> [GOAL OF THE EXERCISE]:
Reproduce the data in full, exactly.

= Beginning of Section =

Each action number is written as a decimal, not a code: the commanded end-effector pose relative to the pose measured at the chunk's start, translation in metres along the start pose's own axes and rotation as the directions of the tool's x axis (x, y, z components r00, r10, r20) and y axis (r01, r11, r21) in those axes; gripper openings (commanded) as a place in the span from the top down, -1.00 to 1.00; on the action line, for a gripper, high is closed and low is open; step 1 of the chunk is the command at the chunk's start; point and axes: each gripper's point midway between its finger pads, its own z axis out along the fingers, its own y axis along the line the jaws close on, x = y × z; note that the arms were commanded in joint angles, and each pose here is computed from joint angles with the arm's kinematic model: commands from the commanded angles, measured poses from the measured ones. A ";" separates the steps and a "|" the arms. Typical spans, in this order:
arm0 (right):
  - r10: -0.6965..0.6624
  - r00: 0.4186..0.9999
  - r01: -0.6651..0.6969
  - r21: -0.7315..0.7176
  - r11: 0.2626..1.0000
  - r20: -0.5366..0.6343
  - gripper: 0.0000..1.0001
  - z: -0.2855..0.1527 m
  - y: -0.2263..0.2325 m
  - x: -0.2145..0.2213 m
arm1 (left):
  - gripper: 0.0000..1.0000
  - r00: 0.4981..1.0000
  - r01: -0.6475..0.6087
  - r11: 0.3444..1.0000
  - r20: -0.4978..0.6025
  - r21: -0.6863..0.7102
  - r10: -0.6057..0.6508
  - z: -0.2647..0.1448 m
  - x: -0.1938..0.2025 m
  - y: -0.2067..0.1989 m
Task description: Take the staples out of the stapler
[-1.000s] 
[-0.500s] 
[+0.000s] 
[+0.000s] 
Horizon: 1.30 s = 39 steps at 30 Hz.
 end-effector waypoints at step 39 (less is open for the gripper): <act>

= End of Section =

> [OUTPUT BELOW]:
Each action number is written as a decimal, not a code: the commanded end-effector pose relative to the pose measured at the chunk's start, translation in metres along the start pose's own axes and rotation as the directions of the tool's x axis (x, y, z components r00, r10, r20) and y axis (r01, r11, r21) in those axes; gripper openings (commanded) as a place in the span from the top down, -1.00 to 1.00; on the action line, for a gripper, high is closed and low is open; step 1 of the chunk is the command at the chunk's start; point and axes: each gripper's point midway between its finger pads, its own z axis out along the fingers, its own y axis along the line the jaws close on, x = y × z; note that the arms were commanded in joint angles, and each pose here is computed from joint angles with the arm's kinematic model: commands from the commanded angles, measured poses from the measured ones. A ";" separates the steps and a "|" the arms. Typical spans, in this order:
arm0 (right):
  - r10: -0.6965..0.6624
  - r00: 0.4186..0.9999
  - r01: -0.6651..0.6969
  - r21: -0.7315..0.7176
  - r11: 0.2626..1.0000
  - r20: -0.5366..0.6343
  - gripper: 0.0000..1.0001
  - z: -0.2855..0.1527 m
  - y: -0.2263..0.2325 m
  - x: -0.2145..0.2213 m
arm1 (left):
  - gripper: 0.0000..1.0000
  - r00: 0.4981..1.0000
  - r01: -0.6475..0.6087
  - r11: 0.3444..1.0000
  - r20: -0.4978..0.6025
  - r21: -0.6863..0.7102
  - r10: -0.6057..0.6508
  - z: -0.2647..0.1448 m
  - x: -0.1938..0.2025 m
  - y: -0.2067..0.1989 m
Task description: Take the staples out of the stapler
[-1.000s] 
[-0.500s] 
[+0.000s] 
[+0.000s] 
Horizon: 1.30 s = 39 steps at 30 Hz.
 end-effector waypoints at step 39 (less is open for the gripper): <act>

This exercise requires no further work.